## [Required action]
Among the lines below, copy exactly those from the one with "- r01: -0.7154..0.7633" through the one with "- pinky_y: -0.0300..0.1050", counting both ends.

## [Information shown]
-.-.-
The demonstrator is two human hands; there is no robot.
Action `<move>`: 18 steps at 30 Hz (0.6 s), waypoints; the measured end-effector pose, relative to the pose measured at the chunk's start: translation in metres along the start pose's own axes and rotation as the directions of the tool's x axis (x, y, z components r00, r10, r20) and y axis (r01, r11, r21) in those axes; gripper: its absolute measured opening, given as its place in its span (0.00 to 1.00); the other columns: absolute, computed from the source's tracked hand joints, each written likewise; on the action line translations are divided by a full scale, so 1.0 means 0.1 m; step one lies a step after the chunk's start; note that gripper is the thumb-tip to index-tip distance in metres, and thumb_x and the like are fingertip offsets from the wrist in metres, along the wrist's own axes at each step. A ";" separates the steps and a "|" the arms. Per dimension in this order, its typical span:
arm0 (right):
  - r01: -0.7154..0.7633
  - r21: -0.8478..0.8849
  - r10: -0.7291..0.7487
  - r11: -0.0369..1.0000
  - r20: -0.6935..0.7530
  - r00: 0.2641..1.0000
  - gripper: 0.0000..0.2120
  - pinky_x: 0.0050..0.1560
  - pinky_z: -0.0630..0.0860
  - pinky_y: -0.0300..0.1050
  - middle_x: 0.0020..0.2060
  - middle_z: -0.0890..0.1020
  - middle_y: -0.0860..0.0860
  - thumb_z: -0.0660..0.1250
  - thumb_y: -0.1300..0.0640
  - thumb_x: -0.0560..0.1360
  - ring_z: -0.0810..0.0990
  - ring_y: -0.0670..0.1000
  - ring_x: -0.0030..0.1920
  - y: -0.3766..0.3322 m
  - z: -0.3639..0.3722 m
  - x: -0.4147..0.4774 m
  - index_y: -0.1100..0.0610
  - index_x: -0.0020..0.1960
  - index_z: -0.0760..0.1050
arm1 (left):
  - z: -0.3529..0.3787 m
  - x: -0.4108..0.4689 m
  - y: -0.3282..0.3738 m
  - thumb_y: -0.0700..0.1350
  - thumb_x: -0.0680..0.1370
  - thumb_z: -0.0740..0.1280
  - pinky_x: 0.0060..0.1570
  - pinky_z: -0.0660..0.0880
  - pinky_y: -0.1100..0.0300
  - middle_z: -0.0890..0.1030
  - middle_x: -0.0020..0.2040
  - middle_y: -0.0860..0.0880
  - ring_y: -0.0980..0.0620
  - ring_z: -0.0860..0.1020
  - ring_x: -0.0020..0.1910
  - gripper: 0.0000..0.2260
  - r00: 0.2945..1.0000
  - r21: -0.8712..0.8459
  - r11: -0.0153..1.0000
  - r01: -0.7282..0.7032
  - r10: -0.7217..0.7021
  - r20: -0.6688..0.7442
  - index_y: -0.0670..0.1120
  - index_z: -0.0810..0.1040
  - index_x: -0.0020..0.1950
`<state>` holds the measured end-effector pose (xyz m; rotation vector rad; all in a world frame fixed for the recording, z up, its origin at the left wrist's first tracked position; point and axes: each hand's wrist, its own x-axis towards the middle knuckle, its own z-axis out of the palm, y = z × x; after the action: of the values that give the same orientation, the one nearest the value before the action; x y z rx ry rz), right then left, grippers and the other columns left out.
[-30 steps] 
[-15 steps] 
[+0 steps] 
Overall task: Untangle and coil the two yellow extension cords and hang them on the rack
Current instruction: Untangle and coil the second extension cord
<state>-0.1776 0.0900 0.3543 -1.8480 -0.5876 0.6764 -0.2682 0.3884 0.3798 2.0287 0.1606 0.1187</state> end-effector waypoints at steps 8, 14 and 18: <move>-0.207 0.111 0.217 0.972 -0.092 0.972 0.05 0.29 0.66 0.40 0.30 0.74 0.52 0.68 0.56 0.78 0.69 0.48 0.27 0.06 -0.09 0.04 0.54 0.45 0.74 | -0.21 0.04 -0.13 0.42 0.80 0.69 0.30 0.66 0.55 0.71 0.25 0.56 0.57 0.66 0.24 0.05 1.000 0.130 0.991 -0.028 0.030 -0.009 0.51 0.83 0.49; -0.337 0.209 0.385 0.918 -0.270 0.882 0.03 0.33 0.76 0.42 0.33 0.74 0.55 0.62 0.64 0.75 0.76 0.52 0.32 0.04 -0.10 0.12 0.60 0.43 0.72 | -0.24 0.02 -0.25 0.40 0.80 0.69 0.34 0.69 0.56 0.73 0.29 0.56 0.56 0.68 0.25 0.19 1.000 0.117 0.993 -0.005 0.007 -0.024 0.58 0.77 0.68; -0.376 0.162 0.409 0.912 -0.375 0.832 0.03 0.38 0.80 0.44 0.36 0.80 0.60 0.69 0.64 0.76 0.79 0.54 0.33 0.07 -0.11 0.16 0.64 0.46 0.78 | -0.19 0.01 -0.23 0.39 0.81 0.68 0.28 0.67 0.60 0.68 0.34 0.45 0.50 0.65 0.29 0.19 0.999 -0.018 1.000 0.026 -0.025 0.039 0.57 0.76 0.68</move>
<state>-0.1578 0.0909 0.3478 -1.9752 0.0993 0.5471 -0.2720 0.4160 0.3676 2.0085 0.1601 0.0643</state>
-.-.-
## [Result]
  - r01: -0.7154..0.7633
  - r21: -0.8478..0.8849
  - r10: -0.7291..0.7487
  - r11: -0.0369..1.0000
  - r20: -0.6935..0.7530
  - r00: 0.2641..1.0000
  - gripper: 0.0000..0.2120
  - pinky_x: 0.0050..0.1560
  - pinky_z: -0.0630..0.0860
  - pinky_y: -0.0300..0.1050

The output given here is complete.